### Assigned task
Would you give all of the records again, exactly as they read?

Stored data entries:

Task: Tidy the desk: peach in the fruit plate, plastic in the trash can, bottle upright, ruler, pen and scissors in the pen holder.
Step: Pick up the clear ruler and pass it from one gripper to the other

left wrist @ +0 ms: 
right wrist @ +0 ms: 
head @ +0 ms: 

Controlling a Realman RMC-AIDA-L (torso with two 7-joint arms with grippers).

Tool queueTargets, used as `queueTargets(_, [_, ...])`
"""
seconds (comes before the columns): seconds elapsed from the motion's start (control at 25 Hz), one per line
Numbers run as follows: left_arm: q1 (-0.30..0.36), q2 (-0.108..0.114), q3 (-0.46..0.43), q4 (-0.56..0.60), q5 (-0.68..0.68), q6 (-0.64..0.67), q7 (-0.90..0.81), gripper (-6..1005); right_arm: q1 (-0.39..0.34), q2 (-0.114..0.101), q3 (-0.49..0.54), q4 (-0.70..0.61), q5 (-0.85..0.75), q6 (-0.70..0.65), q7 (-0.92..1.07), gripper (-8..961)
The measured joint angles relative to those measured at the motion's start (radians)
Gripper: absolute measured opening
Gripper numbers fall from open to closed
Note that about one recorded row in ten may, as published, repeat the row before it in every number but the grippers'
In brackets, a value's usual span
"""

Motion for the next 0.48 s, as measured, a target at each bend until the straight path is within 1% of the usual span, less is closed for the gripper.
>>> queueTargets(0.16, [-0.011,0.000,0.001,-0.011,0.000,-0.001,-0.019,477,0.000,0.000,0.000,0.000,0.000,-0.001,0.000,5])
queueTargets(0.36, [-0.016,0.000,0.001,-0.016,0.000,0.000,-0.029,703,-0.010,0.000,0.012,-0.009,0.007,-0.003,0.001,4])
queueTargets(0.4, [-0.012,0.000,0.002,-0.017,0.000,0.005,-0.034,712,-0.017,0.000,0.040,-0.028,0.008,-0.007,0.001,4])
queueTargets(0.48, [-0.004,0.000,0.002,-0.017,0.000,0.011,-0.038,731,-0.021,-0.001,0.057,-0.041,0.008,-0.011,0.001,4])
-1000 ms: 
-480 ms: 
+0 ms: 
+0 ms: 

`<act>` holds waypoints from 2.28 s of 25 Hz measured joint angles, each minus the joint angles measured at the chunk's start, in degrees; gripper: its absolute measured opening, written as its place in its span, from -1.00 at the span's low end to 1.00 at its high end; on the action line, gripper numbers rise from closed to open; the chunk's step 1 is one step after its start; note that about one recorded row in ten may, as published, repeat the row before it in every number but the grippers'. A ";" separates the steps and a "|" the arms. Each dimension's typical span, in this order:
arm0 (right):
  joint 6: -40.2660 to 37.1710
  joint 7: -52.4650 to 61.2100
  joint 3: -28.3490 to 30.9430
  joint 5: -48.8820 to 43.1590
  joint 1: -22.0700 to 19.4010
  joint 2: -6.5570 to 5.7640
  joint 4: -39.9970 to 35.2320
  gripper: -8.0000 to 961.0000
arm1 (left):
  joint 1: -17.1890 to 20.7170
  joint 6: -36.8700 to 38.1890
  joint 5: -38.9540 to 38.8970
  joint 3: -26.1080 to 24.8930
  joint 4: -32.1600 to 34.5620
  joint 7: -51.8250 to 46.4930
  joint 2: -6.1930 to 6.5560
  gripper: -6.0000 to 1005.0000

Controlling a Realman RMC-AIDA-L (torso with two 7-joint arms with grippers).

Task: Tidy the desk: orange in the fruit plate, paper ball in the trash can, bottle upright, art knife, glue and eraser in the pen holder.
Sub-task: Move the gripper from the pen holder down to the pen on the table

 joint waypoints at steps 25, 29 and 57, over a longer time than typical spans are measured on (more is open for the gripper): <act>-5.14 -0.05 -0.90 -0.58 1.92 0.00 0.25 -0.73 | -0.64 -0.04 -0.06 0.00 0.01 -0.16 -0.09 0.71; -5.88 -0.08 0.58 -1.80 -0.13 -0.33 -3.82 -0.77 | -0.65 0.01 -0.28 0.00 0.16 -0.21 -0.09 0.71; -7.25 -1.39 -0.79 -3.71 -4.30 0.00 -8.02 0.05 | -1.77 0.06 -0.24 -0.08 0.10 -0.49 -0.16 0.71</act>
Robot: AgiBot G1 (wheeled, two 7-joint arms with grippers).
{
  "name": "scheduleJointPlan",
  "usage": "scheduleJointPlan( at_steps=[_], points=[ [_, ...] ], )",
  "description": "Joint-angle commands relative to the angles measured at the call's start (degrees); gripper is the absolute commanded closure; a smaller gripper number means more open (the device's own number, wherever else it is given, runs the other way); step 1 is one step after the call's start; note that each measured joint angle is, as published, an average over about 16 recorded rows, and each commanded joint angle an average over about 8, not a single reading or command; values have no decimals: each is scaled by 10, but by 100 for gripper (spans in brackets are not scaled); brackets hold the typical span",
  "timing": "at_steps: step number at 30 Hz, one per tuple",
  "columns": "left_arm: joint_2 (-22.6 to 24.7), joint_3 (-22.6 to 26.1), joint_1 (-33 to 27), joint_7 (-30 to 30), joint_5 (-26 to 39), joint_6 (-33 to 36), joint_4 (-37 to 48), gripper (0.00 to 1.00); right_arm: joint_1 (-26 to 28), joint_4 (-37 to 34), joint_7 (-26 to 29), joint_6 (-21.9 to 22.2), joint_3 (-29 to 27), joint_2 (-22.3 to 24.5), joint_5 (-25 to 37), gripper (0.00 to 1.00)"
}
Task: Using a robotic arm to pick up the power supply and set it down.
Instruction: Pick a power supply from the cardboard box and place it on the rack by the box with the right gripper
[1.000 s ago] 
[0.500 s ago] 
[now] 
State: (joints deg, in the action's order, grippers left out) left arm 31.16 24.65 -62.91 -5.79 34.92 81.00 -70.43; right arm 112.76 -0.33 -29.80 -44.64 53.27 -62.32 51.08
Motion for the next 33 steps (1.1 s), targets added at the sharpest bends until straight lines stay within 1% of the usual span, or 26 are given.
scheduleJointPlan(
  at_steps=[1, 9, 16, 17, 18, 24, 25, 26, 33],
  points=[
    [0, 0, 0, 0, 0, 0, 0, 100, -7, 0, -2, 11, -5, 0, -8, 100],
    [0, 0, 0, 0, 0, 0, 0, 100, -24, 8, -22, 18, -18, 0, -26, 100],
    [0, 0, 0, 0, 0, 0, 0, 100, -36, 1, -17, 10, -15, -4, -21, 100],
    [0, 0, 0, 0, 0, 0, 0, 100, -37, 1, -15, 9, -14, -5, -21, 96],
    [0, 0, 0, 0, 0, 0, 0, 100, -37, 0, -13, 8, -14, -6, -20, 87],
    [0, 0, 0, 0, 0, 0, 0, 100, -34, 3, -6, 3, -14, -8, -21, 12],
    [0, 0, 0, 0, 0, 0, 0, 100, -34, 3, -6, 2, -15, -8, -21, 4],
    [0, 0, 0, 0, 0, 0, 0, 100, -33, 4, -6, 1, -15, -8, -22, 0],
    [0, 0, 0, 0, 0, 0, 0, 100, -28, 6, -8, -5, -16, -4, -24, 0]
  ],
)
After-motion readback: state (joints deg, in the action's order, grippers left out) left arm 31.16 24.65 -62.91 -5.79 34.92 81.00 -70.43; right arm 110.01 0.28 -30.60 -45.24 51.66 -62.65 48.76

### Task answer
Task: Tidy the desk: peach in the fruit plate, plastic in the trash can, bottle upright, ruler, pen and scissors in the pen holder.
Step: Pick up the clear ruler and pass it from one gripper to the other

left wrist @ +0 ms: 
right wrist @ +0 ms: 
head @ +0 ms: 

Controlling a Realman RMC-AIDA-L (torso with two 7-joint arms with grippers).

Tool queueTargets, used as `queueTargets(_, [_, ...])`
"""
seconds (comes before the columns): seconds elapsed from the motion's start (control at 25 Hz), one per line
Numbers run as follows: left_arm: q1 (-0.30..0.36), q2 (-0.108..0.114), q3 (-0.46..0.43), q4 (-0.56..0.60), q5 (-0.68..0.68), q6 (-0.64..0.67), q7 (-0.90..0.81), gripper (-6..1005); right_arm: q1 (-0.39..0.34), q2 (-0.114..0.101), q3 (-0.49..0.54), q4 (-0.70..0.61), q5 (-0.85..0.75), q6 (-0.70..0.65), q7 (-0.92..1.07), gripper (-8..961)
The measured joint angles relative to those measured at the motion's start (radians)
Gripper: absolute measured opening
Gripper numbers fall from open to closed
Note that about one recorded row in ten may, as published, repeat the row before it in every number but the grippers'
In brackets, a value's usual span
"""

Motion for the next 0.48 s, as measured, a target at each bend until the straight path is within 1% of the usual span, less is closed for the gripper.
>>> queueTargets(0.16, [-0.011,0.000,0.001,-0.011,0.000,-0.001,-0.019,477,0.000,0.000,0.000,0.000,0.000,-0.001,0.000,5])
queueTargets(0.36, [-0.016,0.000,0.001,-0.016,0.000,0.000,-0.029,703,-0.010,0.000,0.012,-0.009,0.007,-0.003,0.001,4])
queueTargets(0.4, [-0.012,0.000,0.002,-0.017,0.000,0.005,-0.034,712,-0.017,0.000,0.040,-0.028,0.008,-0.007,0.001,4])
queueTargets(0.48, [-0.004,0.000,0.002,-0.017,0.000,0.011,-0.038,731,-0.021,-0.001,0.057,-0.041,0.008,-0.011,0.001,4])
-1000 ms: 
-480 ms: 
+0 ms: 
+0 ms: 

`<act>` holds waypoints from 2.28 s of 25 Hz measured joint angles, each minus the joint angles measured at the chunk's start, in degrees; gripper: its absolute measured opening, written as its place in its span, from -1.00 at the span's low end to 1.00 at its high end; on the action line, gripper numbers rise from closed to open; the chunk's step 1 is one step after its start; note that about one recorded row in ten may, as published, repeat the row before it in every number but the grippers'. A ";" separates the steps and a "|" the arms. Each dimension's typical span, in this order:
arm0 (right):
  joint 6: -40.2660 to 37.1710
  joint 7: -52.4650 to 61.2100
  joint 3: -28.3490 to 30.9430
  joint 5: -48.8820 to 43.1590
  joint 1: -22.0700 to 19.4010
  joint 2: -6.5570 to 5.7640
  joint 4: -39.9970 to 35.2320
  gripper: -8.0000 to 961.0000
arm1 (left):
  joint 1: -17.1890 to 20.7170
  joint 6: -36.8700 to 38.1890
  joint 5: -38.9540 to 38.8970
  joint 3: -26.1080 to 24.8930
  joint 4: -32.1600 to 34.5620
  joint 7: -51.8250 to 46.4930
  joint 2: -6.1930 to 6.5560
  gripper: -6.0000 to 1005.0000

Controlling a Realman RMC-AIDA-L (torso with two 7-joint arms with grippers).

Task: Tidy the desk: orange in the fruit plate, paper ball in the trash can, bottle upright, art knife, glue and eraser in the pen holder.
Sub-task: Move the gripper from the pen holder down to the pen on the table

 joint waypoints at steps 25, 29 and 57, over a longer time than typical spans are measured on (more is open for the gripper): <act>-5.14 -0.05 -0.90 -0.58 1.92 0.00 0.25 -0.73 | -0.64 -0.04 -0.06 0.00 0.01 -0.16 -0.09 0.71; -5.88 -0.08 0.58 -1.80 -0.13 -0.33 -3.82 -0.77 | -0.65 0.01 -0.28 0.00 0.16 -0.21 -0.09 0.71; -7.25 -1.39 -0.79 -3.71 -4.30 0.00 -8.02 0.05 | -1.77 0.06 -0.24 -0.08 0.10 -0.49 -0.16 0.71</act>
Robot: AgiBot G1 (wheeled, two 7-joint arms with grippers).
{
  "name": "scheduleJointPlan",
  "usage": "scheduleJointPlan( at_steps=[_], points=[ [_, ...] ], )",
  "description": "Joint-angle commands relative to the angles measured at the call's start (degrees); gripper is the absolute commanded closure; a smaller gripper number means more open (the device's own number, wherever else it is given, runs the other way); step 1 is one step after the call's start; note that each measured joint angle is, as published, an average over about 16 recorded rows, and each commanded joint angle an average over about 8, not a single reading or command; values have no decimals: each is scaled by 10, but by 100 for gripper (spans in brackets are not scaled); brackets hold the typical span",
  "timing": "at_steps: step number at 30 Hz, one per tuple",
  "columns": "left_arm: joint_2 (-22.6 to 24.7), joint_3 (-22.6 to 26.1), joint_1 (-33 to 27), joint_7 (-30 to 30), joint_5 (-26 to 39), joint_6 (-33 to 36), joint_4 (-37 to 48), gripper (0.00 to 1.00); right_arm: joint_1 (-26 to 28), joint_4 (-37 to 34), joint_7 (-26 to 29), joint_6 (-21.9 to 22.2), joint_3 (-29 to 27), joint_2 (-22.3 to 24.5), joint_5 (-25 to 37), gripper (0.00 to 1.00)"
}
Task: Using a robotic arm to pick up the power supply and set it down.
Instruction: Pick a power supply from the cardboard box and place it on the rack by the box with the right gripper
[1.000 s ago] 
[0.500 s ago] 
[now] 
State: (joints deg, in the action's order, grippers left out) left arm 31.16 24.65 -62.91 -5.79 34.92 81.00 -70.43; right arm 112.76 -0.33 -29.80 -44.64 53.27 -62.32 51.08
Motion for the next 33 steps (1.1 s), targets added at the sharpest bends until straight lines stay within 1% of the usual span, or 26 are given.
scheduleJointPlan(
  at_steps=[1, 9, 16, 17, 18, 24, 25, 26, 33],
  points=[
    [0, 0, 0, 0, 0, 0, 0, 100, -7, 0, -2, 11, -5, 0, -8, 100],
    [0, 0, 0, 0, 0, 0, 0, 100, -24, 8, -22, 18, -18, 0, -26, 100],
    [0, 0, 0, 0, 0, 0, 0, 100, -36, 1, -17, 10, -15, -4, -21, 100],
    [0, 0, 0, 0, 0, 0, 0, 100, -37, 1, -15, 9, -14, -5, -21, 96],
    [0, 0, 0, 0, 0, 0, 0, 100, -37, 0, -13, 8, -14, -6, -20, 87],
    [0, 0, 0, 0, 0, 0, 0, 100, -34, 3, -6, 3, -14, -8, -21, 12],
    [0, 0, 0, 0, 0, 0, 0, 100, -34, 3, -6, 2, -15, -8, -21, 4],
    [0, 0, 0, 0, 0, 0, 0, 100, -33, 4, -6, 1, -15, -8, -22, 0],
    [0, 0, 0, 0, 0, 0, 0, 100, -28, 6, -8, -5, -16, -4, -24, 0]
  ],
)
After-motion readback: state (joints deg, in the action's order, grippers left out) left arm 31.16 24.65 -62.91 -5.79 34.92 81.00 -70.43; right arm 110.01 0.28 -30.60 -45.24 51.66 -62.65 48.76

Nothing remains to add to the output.